In one implementation, after the requesting node has received all expected replies, the requesting node may send a completion message back to the home. The home node may then remove a "block" placed upon the coherency unit of the completed transaction.

The requesting node may further or alternatively send data back to the home node to achieve memory reflection after receiving data from a slave node. Furthermore, in cases where the home node contains the requested data in an appropriate state, e.g., state shared for a read-to-own request, the home node does not send any demands to other nodes. Instead, the home node replies directly to the requesting node.

A system and method in accordance with the present invention may advantageously allow for an efficient and simple implementation of a global coherency protocol in a multiprocessing computer system. The protocol allows for an owner-based protocol wherein several dirty cached copies may reside in differing nodes with one of them in the owner state and a copy in the home node which is stale.

BRIEF DESCRIPTION OF THE DRAWINGS

Other objects and advantages of the invention will become apparent upon reading the following detailed description and upon reference to the accompanying drawings in which:

FIG. 1 is a block diagram of a multiprocessor computer system.

FIG. 1A is a conceptualized block diagram depicting a non-uniform memory architecture supported by one embodiment of the computer system shown in FIG. 1.

FIG. 1B is a conceptualized block diagram depicting a cache-only memory architecture supported by one embodiment of the computer system shown in FIG. 1.

FIG. 2 is a block diagram of one embodiment of a symmetric multiprocessing node depicted in FIG. 1.

FIG. 2A is an exemplary directory entry stored in one embodiment of a directory depicted in FIG. 2.

FIG. 3 is a block diagram of one embodiment of a system interface shown in FIG. 1.

FIG. 4 is a diagram depicting activities performed in response to a typical coherency operation between a request agent, a home agent, and a slave agent.

FIG. 5A is a diagram of an exemplary coherency operation performed in response to a read to own request from a processor.

FIG. 5B is a diagram depicting coherency activity in response to a read to own request when a slave agent is the current owner of the coherency unit and other slave agents have shared copies of the coherency unit.

FIG. 5C is a diagram that depicts coherency activity when a request agent has a shared copy and sends a read to own request to a home agent.

FIG. 5D is a diagram depicting coherency activity in response to a read to share request when a slave is the owner of a coherency unit.

FIG. 6 is a flowchart depicting an exemplary state machine for one embodiment of a request agent shown in FIG. 3.

FIG. 7 is a flowchart depicting an exemplary state machine for one embodiment of a home agent shown in FIG. 3.

FIG. 8 is a flowchart depicting an exemplary state machine for one embodiment of a slave agent shown in FIG. 3.

FIG. 9 is a table listing request types according to one embodiment of the system interface.

FIG. 10 is a table listing demand types according to one embodiment of the system interface.

FIG. 11 is a table listing reply types according to one embodiment of the system interface.
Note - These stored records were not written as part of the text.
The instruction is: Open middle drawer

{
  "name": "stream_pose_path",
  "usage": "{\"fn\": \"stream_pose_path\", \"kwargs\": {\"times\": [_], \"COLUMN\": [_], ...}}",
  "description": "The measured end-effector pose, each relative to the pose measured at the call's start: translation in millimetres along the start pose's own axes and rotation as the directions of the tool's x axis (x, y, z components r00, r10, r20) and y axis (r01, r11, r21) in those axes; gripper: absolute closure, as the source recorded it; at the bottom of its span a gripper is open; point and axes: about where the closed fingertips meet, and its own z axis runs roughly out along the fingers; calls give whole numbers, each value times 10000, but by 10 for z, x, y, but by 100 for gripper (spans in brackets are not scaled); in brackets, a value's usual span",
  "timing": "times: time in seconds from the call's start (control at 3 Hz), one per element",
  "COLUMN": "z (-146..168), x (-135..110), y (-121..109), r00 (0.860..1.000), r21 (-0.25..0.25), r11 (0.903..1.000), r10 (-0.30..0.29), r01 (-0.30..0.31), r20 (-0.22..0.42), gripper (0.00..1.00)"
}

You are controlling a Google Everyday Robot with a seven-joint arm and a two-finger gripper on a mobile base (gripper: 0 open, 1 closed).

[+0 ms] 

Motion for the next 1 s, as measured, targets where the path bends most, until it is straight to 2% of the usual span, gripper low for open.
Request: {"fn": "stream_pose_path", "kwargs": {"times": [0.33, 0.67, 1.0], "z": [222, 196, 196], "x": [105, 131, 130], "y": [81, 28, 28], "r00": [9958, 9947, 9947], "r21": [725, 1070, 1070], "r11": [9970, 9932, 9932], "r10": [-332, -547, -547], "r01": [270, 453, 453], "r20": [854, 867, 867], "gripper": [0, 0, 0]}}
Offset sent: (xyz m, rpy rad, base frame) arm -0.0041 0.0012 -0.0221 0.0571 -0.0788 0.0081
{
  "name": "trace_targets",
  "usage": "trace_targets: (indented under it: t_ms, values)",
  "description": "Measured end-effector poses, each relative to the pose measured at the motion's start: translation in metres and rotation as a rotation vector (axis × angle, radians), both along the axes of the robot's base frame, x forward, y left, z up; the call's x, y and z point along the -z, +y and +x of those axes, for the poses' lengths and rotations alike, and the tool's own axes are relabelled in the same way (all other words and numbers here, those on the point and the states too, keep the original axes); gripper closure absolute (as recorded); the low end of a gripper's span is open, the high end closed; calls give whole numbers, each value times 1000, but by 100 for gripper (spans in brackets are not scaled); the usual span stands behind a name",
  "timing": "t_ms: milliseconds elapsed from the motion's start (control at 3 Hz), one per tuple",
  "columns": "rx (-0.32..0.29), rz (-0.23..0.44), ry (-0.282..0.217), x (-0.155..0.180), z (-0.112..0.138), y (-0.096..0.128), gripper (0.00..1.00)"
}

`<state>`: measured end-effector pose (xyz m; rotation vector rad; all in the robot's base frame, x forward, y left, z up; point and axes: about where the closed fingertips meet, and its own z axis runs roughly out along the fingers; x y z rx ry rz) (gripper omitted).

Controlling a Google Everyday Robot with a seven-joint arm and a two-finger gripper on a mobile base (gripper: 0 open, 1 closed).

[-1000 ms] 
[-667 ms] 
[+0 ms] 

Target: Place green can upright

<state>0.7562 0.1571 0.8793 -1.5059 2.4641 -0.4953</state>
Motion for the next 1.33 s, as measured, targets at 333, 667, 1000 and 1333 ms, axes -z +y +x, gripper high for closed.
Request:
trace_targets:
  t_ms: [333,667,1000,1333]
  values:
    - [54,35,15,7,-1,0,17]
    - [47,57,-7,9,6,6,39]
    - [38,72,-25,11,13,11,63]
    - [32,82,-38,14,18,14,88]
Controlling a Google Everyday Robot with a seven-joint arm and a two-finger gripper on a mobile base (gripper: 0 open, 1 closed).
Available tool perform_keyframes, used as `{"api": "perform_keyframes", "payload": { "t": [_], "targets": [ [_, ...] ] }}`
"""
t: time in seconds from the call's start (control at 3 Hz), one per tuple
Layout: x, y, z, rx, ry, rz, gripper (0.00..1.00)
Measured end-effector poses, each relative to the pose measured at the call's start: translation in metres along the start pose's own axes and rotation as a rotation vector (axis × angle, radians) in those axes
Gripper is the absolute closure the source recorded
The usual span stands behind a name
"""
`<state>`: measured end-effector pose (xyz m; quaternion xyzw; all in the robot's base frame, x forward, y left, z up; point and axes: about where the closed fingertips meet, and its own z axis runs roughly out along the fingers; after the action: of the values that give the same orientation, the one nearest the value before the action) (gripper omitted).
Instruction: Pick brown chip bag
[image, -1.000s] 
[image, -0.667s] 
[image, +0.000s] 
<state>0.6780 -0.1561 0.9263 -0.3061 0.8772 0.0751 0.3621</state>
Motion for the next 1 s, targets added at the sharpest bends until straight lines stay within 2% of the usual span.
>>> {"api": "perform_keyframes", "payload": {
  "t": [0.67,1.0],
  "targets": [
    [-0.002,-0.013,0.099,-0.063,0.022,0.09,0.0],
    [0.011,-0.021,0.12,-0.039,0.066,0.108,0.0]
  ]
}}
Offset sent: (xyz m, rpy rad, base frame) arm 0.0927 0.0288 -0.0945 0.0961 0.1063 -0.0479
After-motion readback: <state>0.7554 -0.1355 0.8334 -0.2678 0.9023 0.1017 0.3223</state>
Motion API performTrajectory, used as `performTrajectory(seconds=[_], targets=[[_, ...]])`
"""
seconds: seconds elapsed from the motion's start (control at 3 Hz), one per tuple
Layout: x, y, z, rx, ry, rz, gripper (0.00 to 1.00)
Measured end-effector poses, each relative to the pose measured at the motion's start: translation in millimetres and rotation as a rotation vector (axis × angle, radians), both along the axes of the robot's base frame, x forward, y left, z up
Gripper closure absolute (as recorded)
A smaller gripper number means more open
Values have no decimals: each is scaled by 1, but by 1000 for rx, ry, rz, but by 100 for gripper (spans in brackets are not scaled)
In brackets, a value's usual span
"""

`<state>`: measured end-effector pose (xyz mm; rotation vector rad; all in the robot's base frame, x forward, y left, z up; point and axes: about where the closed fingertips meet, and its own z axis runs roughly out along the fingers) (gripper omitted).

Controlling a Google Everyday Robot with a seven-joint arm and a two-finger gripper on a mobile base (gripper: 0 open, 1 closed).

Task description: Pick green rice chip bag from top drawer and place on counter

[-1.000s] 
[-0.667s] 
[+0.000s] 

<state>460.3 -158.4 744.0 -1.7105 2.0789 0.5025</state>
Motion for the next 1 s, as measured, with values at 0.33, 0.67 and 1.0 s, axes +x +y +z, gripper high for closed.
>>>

FIG. 12 is a table listing completion types according to one embodiment of the system interface.

FIG. 13 is a table describing coherency operations in response to various operations performed by a processor, according to one embodiment of the system interface.

While the invention is susceptible to various modifications and alternative forms, specific embodiments thereof are shown by way of example in the drawings and will herein be described in detail. It should be understood, however, that the drawings and detailed description thereto are not intended to limit the invention to the particular form disclosed, but on the contrary, the intention is to cover all modifications, equivalents and alternatives falling within the spirit and scope of the present invention as defined by the appended claims.

DETAILED DESCRIPTION OF THE INVENTION

Turning now to FIG. 1, a block diagram of one embodiment of a multiprocessing computer system 10 is shown. Computer system 10 includes multiple SMP nodes 12A-12D interconnected by a point-to-point network 14. Elements referred to herein with a particular reference number followed by a letter will be collectively referred to by the reference number alone. For example, SMP nodes 12A-12D will be collectively referred to as SMP nodes 12. In the embodiment shown, each SMP node 12 includes multiple processors, external caches, an SMP bus, a memory, and a system interface. For example, SMP node 12A is configured with multiple processors including processors 16A-16B. The processors 16 are connected to external caches 18, which are further coupled to an SMP bus 20. Additionally, a memory 22 and a system interface 24 are coupled to SMP bus 20. Still further, one or more input/output (I/O) interfaces 26 may be coupled to SMP bus 20. I/O interfaces 26 are used to interface to peripheral devices such as serial and parallel ports, disk drives, modems, printers, etc. Other SMP nodes 12B-12D may be configured similarly.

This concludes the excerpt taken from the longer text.